Prevention and control of vulva biting can be very challenging particularly if structural environment is implicated. Vulva biting is a direct consequence of loose housing allowing sows to interact with each other.

Fig 4: Small stable group - here in cubicles - may be less vulnerable to vulva biting

At the planning stages aim to:

  1. Maintain small stable groups of sows
  2. Use well designed ESF feeders for larger groups to avoid queuing, frustration and bullying
  3. Ensure feed is well distributed within the pen to reduce bullying at feeding time
  4. Ensure plentiful access to water
  5. Select stock for low levels and aggression

On a day to day basis:

  1. Group sows by size avoiding mixing large bully sows with small timid younger ones
  2. Do not have the boar within the pen permanently
  3. Use large feed pellets in straw yards floor fed
  4. Feed sows twice daily
  5. Remove any known aggressive sows to individual pens immediately
  6. Manage bedding and feed bins to minimise mycotoxin contamination
  7. Provide adequate bedding and thermal protection

Additional measures to reduce aggression can include increasing gut fill by:

  1. Raising the fibre level of the dry sow diet
  2. Adding sugar beat pulp either within the diet or as a separate supplement
  3. Bed sows on good quality barley straw - sows will tend to eat this and be more sated as well as drawing a modest nutritional benefit


Badly injured sows should be removed to a single hospital pen. Individual treatment with broad spectrum antibiotics and analgesics may be appropriate. Animals should be clearly identified as potential problems at farrowing and if necessary surgical excision of a scarred obstructed vulva (episiotomy) should be performed rather than allowing the vulva to tear naturally.

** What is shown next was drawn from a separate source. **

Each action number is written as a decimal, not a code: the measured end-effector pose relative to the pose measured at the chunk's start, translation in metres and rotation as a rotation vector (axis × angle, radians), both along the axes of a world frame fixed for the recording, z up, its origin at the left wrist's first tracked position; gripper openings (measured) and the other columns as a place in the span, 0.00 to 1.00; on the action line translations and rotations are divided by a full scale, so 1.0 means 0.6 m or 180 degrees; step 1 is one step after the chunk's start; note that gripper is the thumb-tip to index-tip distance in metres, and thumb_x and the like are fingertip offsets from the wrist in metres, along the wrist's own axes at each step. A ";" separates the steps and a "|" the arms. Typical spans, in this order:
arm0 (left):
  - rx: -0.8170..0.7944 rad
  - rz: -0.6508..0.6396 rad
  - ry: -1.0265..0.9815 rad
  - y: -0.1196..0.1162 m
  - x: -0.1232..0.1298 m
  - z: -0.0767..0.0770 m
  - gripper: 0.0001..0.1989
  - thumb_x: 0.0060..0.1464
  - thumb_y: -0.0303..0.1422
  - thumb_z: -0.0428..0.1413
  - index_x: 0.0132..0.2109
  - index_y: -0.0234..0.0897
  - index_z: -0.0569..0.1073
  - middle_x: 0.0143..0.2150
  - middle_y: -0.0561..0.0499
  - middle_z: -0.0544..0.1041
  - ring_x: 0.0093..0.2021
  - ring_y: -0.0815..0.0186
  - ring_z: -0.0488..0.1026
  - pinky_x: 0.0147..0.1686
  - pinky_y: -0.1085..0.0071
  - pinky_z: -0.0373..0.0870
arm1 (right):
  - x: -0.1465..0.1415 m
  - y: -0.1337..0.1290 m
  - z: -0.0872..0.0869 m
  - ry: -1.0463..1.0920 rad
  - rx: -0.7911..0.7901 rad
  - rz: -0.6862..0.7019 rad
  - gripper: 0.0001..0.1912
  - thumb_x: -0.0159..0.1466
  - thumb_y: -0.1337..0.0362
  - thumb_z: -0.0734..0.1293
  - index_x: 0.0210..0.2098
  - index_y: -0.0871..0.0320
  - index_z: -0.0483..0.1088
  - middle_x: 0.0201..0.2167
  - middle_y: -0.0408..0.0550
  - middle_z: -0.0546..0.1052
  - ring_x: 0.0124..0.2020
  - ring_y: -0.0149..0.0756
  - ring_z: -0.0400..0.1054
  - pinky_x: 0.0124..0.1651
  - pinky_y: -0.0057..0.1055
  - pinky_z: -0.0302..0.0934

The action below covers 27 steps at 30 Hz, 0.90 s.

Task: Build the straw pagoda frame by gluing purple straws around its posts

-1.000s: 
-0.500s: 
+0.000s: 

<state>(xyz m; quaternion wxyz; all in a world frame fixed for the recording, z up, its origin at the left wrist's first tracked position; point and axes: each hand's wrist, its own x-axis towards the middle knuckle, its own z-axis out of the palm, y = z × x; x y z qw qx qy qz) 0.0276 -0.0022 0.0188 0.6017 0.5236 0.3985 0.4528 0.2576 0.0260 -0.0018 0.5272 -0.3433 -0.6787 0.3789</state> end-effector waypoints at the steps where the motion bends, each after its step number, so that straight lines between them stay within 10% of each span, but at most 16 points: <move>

Little information is available on the financial costs of vulva biting to the pig industry although premature culling is an inevitable consequence in badly damaged sows.

Of far greater significance is the welfare cost to the sow which should always be a primary concern to the stockman and pig farmer.

Comments made in this paper are based on the practical clinical experiences of the author working in the field and opinions expressed are derived from those experiences; others may have different experiences.